Dramatic irony, simply put, occurs when there is a contrast between what the audience knows about a particular character's situation in the present of future, and what the character him or herself understands their situation to be.

Okay, convoluted definition aside, dramatic irony is used all the time for a good laugh or a heartbreaking revelation. Some perfect examples:

Dramatic irony is at its most effective when it forces characters to adopt positions they wouldn't otherwise - such as in Mike Nichols's The Graduate, when Benjamin goes on a date with Elaine, whose mother he's sleeping with. He acts boorishly the entire time, to the point of making her cry, even though he really likes her.

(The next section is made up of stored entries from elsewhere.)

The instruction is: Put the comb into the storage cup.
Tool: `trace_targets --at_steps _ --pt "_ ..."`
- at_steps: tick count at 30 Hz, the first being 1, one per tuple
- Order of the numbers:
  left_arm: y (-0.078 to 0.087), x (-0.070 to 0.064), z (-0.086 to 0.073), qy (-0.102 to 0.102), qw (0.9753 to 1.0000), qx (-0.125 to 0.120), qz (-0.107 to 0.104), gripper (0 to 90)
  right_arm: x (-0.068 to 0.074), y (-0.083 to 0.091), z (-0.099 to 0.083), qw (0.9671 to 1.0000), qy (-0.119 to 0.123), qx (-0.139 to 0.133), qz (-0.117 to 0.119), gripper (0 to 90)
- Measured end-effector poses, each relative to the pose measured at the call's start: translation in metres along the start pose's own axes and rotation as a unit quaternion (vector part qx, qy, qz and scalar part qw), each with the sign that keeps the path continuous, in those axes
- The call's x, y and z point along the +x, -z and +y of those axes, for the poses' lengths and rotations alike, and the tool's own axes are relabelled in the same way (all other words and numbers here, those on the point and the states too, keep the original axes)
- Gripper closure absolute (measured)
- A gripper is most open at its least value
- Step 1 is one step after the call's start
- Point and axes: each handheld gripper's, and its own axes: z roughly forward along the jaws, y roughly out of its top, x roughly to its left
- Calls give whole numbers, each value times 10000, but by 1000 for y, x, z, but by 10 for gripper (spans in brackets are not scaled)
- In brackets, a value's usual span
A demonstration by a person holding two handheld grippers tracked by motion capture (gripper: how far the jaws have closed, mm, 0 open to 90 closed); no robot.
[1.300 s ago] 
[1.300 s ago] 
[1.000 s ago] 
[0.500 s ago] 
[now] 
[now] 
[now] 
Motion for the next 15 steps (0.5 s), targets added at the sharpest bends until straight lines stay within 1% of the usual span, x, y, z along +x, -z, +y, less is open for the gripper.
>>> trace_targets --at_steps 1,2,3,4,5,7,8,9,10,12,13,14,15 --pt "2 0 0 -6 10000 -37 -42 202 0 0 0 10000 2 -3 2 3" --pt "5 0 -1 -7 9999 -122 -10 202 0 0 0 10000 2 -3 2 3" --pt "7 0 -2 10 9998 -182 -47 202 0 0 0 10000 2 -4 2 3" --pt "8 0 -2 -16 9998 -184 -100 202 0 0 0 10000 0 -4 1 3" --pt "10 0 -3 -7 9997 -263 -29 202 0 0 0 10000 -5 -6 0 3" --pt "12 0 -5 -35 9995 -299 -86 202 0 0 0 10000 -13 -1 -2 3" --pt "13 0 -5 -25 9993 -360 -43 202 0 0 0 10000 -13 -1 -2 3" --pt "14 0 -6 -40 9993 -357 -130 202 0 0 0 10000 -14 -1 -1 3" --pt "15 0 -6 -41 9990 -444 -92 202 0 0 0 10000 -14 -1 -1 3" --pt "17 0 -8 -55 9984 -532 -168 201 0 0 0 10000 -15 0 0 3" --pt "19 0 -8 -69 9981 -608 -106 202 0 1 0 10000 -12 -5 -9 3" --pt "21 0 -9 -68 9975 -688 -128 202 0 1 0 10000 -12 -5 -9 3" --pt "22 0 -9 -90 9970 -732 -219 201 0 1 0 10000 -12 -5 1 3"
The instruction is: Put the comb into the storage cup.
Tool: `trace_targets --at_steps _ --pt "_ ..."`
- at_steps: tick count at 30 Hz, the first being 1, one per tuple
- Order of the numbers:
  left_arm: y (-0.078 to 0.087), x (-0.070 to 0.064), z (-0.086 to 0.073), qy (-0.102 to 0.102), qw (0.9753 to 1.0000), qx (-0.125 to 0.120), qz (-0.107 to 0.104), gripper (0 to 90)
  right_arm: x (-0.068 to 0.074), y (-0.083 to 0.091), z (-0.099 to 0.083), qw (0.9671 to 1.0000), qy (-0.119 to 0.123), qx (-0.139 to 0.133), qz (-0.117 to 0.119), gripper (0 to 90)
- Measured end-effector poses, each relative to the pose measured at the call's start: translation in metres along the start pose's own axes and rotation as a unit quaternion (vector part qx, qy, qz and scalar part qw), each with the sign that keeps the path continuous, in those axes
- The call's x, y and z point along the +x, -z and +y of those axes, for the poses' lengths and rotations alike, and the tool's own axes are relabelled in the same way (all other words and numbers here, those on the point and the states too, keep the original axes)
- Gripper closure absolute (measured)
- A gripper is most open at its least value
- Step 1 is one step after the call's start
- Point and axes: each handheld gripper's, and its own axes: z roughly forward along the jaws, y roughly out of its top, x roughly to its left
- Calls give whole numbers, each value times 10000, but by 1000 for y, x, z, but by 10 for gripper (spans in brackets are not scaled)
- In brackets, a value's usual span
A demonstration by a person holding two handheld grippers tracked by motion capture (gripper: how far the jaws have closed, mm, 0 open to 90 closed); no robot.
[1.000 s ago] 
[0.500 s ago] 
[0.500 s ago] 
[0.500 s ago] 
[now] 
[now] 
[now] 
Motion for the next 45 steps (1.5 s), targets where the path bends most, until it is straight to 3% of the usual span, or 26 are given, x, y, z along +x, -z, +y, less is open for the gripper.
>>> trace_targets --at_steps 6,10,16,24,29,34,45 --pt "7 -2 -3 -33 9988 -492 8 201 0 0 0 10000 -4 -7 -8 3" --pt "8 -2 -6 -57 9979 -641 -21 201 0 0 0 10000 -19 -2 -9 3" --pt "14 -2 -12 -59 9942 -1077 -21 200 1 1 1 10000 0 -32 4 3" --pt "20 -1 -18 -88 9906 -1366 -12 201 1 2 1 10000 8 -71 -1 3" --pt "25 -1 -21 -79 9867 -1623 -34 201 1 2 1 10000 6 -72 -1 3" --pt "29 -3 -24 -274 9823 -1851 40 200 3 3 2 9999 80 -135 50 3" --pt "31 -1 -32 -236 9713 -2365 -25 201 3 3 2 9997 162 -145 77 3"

Although dramatic irony is closely tied to situational irony (where a seemingly predictable outcome turns out a different way) and verbal irony (when a person says something that is meant to convey the opposite feelings or contrast the obvious), they are significantly different in that dramatic irony is only set on its course when the audience is let in on a secret that the characters are not.

BEST EXAMPLE OF DRAMATIC IRONY EVER

The young Oedipus unwittingly kills his father (the king of Thebes) and marries his mother. When his brother-in-law Creon suggests that Oedipus killed the king of Thebes in order to become king, Oedipus is outraged, and tells Creon, "A fool is he who thinks he can sin against his kinfolk and not suffer the wrath of the Gods." Beautiful.